Posted by on Oct 13, 2013 in birds, fall, leaves, Unmowed Blog, wildlife | 0 comments

Now there’s a scary name for a plant. The Virginia Creeper. Sounds like something you’d want to stay away from around Halloween, for sure.

It’s a native American plant that’s common in wooded areas, and it grows so prolifically that you’d think it would be easy to encourage it to grow in your backyard, but like all wild things, it’s tricky to domesticate. Wildings have a tendency to grow where they darn well choose, living life on their own terms, ignoring humans’ best efforts to pamper them. I’ve tried to lure the Creeper up my trellis, get it to drape itself over my hedges, or convince it to twine around my door, all in vain. It creeps away and does exactly what it pleases, making gorgeous festoons of red in the forest but shunning my garden.manan 077

This, alas, is not my trellis, which is sadly bare.
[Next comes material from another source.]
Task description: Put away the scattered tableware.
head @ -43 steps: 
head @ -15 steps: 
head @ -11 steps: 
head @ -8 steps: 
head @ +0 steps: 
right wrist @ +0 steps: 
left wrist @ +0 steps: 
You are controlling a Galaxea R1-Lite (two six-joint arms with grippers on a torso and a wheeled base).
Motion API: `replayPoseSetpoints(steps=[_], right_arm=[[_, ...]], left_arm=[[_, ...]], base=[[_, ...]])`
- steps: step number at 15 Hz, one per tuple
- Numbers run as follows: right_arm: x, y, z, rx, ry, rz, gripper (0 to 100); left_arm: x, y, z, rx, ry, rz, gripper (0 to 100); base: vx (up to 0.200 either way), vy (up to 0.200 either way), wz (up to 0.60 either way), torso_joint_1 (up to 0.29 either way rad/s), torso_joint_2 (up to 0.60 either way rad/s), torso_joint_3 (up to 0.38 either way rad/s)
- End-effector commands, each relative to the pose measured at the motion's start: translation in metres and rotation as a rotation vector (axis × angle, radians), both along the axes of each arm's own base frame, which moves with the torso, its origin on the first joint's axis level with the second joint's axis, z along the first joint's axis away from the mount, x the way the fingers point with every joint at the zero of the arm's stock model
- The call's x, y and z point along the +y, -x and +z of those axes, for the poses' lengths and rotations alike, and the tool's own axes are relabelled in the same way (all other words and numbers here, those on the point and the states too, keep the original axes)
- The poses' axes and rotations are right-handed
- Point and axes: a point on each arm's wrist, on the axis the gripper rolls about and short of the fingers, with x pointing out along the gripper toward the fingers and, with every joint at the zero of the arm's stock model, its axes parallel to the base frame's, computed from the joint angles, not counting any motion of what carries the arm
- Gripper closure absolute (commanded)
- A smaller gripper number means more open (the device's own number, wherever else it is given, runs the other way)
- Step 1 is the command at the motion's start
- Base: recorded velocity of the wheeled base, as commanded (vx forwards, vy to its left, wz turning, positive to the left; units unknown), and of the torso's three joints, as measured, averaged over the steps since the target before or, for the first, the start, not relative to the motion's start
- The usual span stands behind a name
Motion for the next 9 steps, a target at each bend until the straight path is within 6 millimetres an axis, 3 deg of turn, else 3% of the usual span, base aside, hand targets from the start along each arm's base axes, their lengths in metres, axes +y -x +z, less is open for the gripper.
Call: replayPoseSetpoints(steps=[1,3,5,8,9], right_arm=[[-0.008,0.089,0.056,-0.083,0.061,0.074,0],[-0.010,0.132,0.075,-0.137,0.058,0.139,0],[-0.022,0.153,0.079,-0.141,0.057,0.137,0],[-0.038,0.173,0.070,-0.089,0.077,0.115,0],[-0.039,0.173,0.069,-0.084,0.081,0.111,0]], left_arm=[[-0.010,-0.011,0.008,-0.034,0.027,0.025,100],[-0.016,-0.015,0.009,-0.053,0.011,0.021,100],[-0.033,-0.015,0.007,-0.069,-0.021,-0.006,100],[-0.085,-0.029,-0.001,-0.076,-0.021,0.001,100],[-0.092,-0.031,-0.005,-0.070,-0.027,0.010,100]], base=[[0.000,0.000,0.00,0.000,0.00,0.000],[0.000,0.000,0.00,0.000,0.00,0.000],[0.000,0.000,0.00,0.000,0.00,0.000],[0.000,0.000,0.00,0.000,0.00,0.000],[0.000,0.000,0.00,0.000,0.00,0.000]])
I have to applaud these gardeners, whoever they are (I took this picture of a house I happened to pass in a small town in New Brunswick, Canada) They managed to attract the elusive creeper, and have been rewarded with the brightest splash of fall crimson I’ve ever seen.

This is a particularly good fall for autumn colors—I suspect the rainy spring and summer, and then hot sun in August, were the perfect combination for leaves to manufacture lots of sugar, which of course is what gives the leaves that rainbow effect after the green fades.
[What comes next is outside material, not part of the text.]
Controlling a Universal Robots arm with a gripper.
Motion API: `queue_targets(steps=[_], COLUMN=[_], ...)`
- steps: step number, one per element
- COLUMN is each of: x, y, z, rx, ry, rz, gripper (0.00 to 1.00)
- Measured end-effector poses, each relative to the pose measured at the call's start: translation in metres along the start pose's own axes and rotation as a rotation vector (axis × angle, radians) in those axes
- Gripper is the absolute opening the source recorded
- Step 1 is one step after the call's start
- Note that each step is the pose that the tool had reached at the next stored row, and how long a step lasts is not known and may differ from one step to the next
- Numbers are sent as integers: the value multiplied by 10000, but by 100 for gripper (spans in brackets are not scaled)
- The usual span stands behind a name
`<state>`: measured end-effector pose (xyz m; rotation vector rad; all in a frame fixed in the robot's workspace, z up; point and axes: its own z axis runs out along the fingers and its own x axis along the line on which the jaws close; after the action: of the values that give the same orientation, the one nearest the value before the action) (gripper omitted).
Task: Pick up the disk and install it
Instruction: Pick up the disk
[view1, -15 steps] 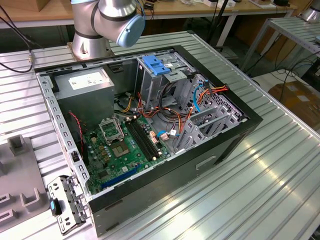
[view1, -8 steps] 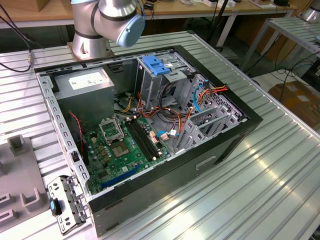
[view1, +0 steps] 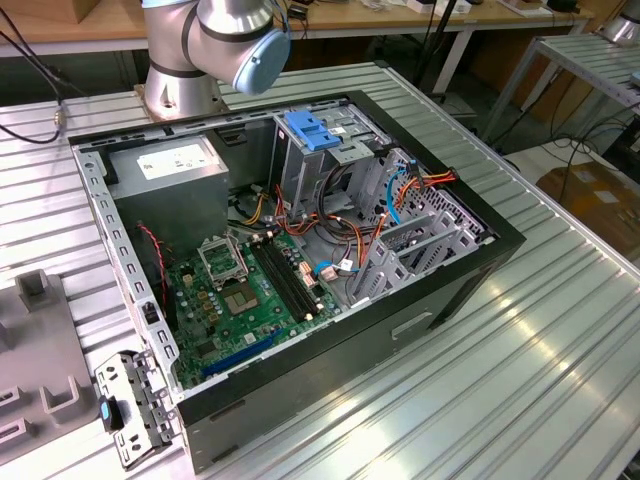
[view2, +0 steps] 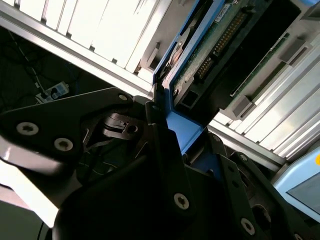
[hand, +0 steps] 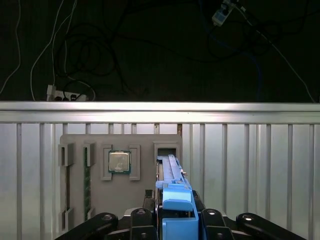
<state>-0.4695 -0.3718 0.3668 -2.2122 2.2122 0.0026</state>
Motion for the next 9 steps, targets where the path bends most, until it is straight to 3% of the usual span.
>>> queue_targets(steps=[9], x=[0], y=[-3], z=[-53], rx=[-23], ry=[0], rz=[0], gripper=[37])
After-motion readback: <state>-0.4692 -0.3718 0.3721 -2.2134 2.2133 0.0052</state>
Virginia creepers, even in less colorful autumns, tend to be garish. It’s a matter of survival for them. They have berries which attract birds, and therefore want to attract as many birds as possible to eat the berries (and therefore disperse the seeds.) So after a summer of anonymously creeping around the forest and the backyard, Virginia creeper suddenly announces its presence in no uncertain terms: bright red! Berries here! Come and eat!

Maybe this winter a bird will land in my front yard and excrete a baby Virginia creeper for me.